El problema está en que el sistema educativo uruguayo es el mismo desde hace 40 años. “Hay que ir hacia una gestión mucho más descentralizada”, que se adapte a las necesidades de cada contexto donde se trabaja. Solamente cambiando el sistema de gestión se pueden lograr resultados”, reafirmó.

Finlandia y Afganistán juntos

De Haedo, por su parte, coincidió con el concepto y reafirmó que el sistema educativo uruguayo “amplifica las diferencias” y que hay que caminar hacia la “tercerización”.

El economista manifestó que, teniendo en cuenta los índices de desarrollo humano, en nuestra sociedad conviven Finlandia (Punta Carretas, Pocitos, Carrasco con un índice de 0,8) y Afganistán (Casavalle, Punta Rieles, Puntas de Manga con un índice de -0,5).

“Si existen realidades diferentes, hay que tratarlas de manera diferente”, dijo y apuntó a la tercerización. “No hay que mirar la tercerización como si fuera una empresa de limpieza”, subrayó.

La diferencia entre ella y el sistema actual es “el afecto y el cariño en lugar de la burocracia”, agregó.

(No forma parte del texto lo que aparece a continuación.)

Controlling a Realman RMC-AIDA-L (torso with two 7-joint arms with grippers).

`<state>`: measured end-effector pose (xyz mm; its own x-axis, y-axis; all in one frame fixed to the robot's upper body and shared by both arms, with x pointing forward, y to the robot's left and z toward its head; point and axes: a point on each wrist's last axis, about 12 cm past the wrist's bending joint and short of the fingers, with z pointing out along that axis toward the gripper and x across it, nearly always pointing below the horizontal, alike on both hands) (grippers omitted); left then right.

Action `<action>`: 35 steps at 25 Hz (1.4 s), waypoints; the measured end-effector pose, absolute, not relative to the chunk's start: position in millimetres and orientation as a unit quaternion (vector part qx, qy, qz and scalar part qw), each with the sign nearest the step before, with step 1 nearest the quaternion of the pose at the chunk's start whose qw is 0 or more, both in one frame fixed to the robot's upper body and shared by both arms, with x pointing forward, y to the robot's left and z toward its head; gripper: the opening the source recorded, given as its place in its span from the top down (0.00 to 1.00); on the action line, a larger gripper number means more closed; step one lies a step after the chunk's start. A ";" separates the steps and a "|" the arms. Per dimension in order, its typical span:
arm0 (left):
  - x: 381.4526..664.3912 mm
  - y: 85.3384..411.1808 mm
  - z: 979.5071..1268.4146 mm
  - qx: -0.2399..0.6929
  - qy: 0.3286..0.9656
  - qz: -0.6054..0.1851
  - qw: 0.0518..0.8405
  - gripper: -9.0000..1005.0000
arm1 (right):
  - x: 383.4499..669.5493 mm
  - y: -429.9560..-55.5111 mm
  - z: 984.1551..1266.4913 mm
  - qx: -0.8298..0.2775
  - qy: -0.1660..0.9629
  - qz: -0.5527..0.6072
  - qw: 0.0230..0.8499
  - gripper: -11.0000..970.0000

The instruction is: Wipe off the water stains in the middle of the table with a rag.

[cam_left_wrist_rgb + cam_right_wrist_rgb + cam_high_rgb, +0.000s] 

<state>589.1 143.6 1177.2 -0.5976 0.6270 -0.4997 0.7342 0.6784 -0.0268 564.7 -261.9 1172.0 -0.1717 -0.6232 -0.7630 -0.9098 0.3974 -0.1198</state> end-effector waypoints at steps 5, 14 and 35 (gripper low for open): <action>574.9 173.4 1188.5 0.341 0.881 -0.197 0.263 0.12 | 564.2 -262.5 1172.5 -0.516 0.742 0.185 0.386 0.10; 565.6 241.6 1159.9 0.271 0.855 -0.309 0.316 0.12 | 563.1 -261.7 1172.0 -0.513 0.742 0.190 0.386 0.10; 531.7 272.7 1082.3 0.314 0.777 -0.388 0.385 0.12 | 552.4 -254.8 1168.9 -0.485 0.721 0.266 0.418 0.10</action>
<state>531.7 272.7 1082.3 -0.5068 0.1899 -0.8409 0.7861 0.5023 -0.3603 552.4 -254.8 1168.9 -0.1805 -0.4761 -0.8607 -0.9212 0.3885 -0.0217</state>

A su juicio, el fracaso del sistema educativo actual no se debe a la ignorancia, sino a los intereses y a la ideología, que guarda “resabios de que lo privado va contra lo público”. De Haedo indicó que los sindicatos deben ser parte del proceso, pero su rol no es gobernar, ni definir políticas. El tema es que “cuando nadie asume este rol, lo ocupa otro”, señaló.

Educación y delincuencia

Munyo hizo hincapié en cómo la calidad de la educación puede incidir en la delincuencia juvenil.

Insistió con su idea de que si en Uruguay se lograra equiparar la calidad y los resultados educativos de los alumnos pertenecientes a contextos desfavorables a los de aquellos que viven en contextos favorables, se lograría reducir la delincuencia en 40%. En los últimos 15 años, la delincuencia se multiplicó por cuatro y el 40% de los delitos son cometidos por adolescentes, que en su mayoría no lo hacen por necesidad, sino como opción de vida.

Según Munyo, esto sucede porque los jóvenes perciben que el “botín” que pueden obtener por la vía ilegal es mayor que el salario que pueden alcanzar por la vía legal de acuerdo a su formación.

Citando a Roland Fyer, profesor de la Universidad de Harvard, Munyo concluyó que el impacto de un programa de educación “es equivalente” a encontrar la cura para el cáncer. “Debemos replicar esta cura porque muchos chicos se están muriendo literal y figurativamente”, reflexionó.

La herramienta de la educación

“No tenemos derecho a mirar la realidad y no invertir en ella. No tenemos derecho a seguir robándoles a los jóvenes las oportunidades”

Gonzalo Aemilius

Exdirector del Liceo Jubilar en una charla que se dictó en el centro.

“Digo que fui al Jubilar y me miran como un heróe”

“Una vez nos fuimos de campamento con el liceo y nos preguntaron qué queríamos hacer con nuestras vidas, yo dije que quería cambiar el mundo. Parecía imposible, pero después en el liceo me enseñaron cómo hacerlo: no tenemos la solución para todos los problemas, pero tenemos nuestras manos para los problemas del mundo”, aseguró Matías Vidal, exalumno del Jubilar invitado a dar su testimonio por el exdirector del liceo, el padre Gonzalo Aemilius, quien llamó a no privar de oportunidades a los jóvenes. “No tenemos derecho a mirar la realidad y no invertir en ella”, enfatizó.

“Cuando digo en facultad que fui al liceo Jubilar, me miran como si fuera un superhéroe. Pero no somos superhéroes, somos personas. Esa es la posibilidad más grande que me dio el liceo: crecer como persona”, remató Matías. Aemilius dijo que “la vida de Matías es el mejor PowerPoint de todos”. Hoy continúa sus estudios y es profesor en dos liceos.